According to Lukwago, the law criminalises children loitering in public places, begging or soliciting, vending or hawking and bans the sale of alcohol and drugs to children.
The launch comes at a time when the city is struggling with the increasing number of street children.
Lukwago explained that the law empowers KCCA to rescue any child found begging or soliciting on the streets.
“Anybody who contravenes with the law will be imprisoned for six months or pay a fine of two currency points (about sh40,000). A currency point is equivalent to sh20,000,” he said.
The ordinance bans children from being engaged in labour activities such as rock quarrying, collection and sell of scrap, food vending, hawking general merchandise, bar or restaurant attendance.
“We don’t arrest street children; we are rescuing those vulnerable creatures because their parents are careless. It is our obligation to make them safe and punish the parents or the abusers,” Lukwago said.
A child found loitering in the City shall be rescued and handled through diversion programs by the probation and social welfare officer.
However, the parent or guardian whose child is found loitering in the City commits an offence and is liable, upon conviction.
It is a crime to send a child to beg or solicit for alms in a public place, street, building, office or any business or commercial establishment and no person should live off the proceeds of a child engaged in begging or soliciting for alms.
A person shall not use a child to propel them in a wheel chair with the aim of soliciting or begging for alms.
Any child or infant used for or child found begging or soliciting for alms, shall be rescued and committed to the custody and the care of the probation and social welfare officer.
Anderson Burora, the Lubaga Division Resident City Commissioner called for more sensitization about the law before it is fully implemented. He cited some gaps in the law and called on lawmakers to review the law especially on the fines saying that some fines are too small that offenders don’t feel the pain when paying or fulfilling them.
Burora said the fines should be in line with the current economic situations and living conditions, this was after the 2 currency points fine for the offenders of the child protection ordinance.
The Chairman LCV Napak district John Paul Kodet, called for more support towards Koblin Youth Rehabilitation Center where children rescued from the streets are normally taken.
“The center can only hold 60 children but sometimes we receive about 100 of them. Government should look into the possibility of expanding it so that the children can be rehabilitated well,” Kodet said.

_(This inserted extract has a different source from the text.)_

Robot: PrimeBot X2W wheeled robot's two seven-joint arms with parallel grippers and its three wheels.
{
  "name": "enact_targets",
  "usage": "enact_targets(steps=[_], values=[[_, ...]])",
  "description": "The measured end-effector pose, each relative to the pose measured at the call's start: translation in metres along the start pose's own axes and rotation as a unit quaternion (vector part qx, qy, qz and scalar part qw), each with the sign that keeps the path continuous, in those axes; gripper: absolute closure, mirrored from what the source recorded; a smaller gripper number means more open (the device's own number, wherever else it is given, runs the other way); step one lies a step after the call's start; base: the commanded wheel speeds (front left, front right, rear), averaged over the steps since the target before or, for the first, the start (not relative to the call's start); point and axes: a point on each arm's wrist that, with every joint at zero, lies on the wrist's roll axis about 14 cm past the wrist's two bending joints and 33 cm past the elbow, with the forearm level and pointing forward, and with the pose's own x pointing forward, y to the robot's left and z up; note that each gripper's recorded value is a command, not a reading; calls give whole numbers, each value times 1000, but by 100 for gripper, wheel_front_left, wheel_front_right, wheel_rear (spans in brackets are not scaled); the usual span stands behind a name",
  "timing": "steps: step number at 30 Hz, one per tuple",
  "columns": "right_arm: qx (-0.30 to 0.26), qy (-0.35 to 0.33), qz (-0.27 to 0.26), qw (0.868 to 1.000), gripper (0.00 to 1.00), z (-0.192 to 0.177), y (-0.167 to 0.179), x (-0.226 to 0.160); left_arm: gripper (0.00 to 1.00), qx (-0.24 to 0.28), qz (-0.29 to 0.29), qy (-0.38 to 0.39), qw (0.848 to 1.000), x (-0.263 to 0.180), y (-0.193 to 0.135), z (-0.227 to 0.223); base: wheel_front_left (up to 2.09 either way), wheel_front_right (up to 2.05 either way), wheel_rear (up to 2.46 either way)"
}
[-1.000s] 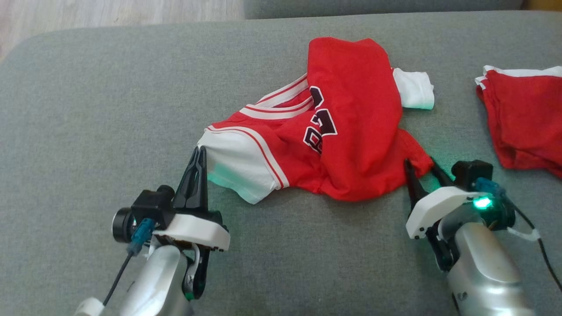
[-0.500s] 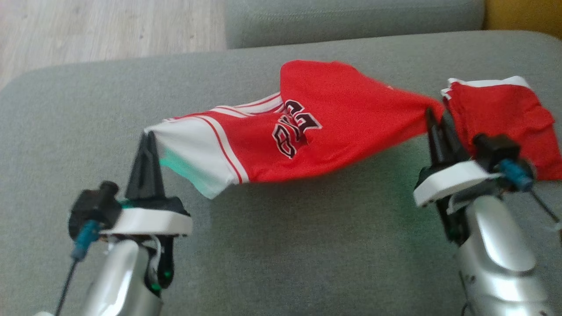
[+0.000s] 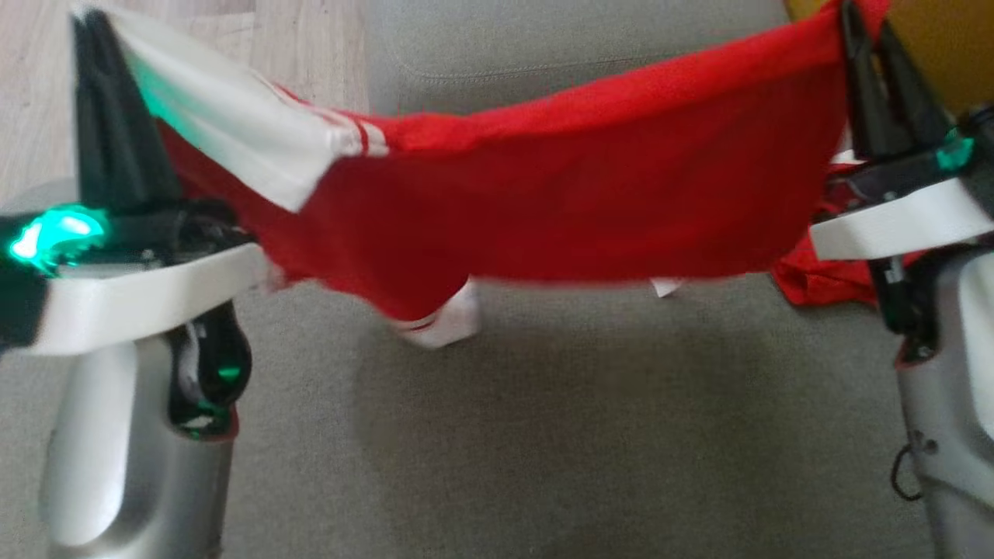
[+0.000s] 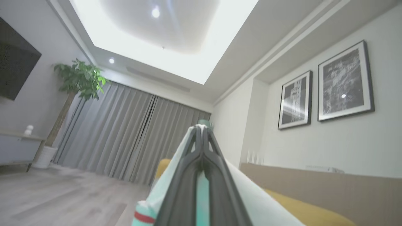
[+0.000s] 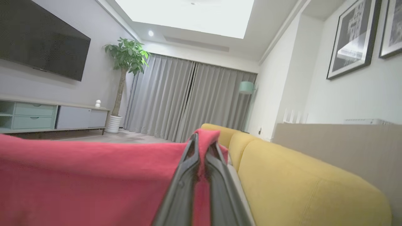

The Acting Deputy Director Gender and Production Godwin Gumisiriza, said KCCA is committed to ensuring that children are protected by implementing the law.
“There is a lot to be done, to clear our streets but we are committed to make sure people are aware of this law as we implement it,” Gumusiriza said.
At the event Gumisiriza represented the KCCA Executive Director Dorothy Kisaka.
Over 70% of the children found on the streets of Kampala are from Karamoja region where Kodet says the government should have special programs for controlling the trafficking from the source.
Other local governments have been encouraged to have similar laws that are aimed at protecting children.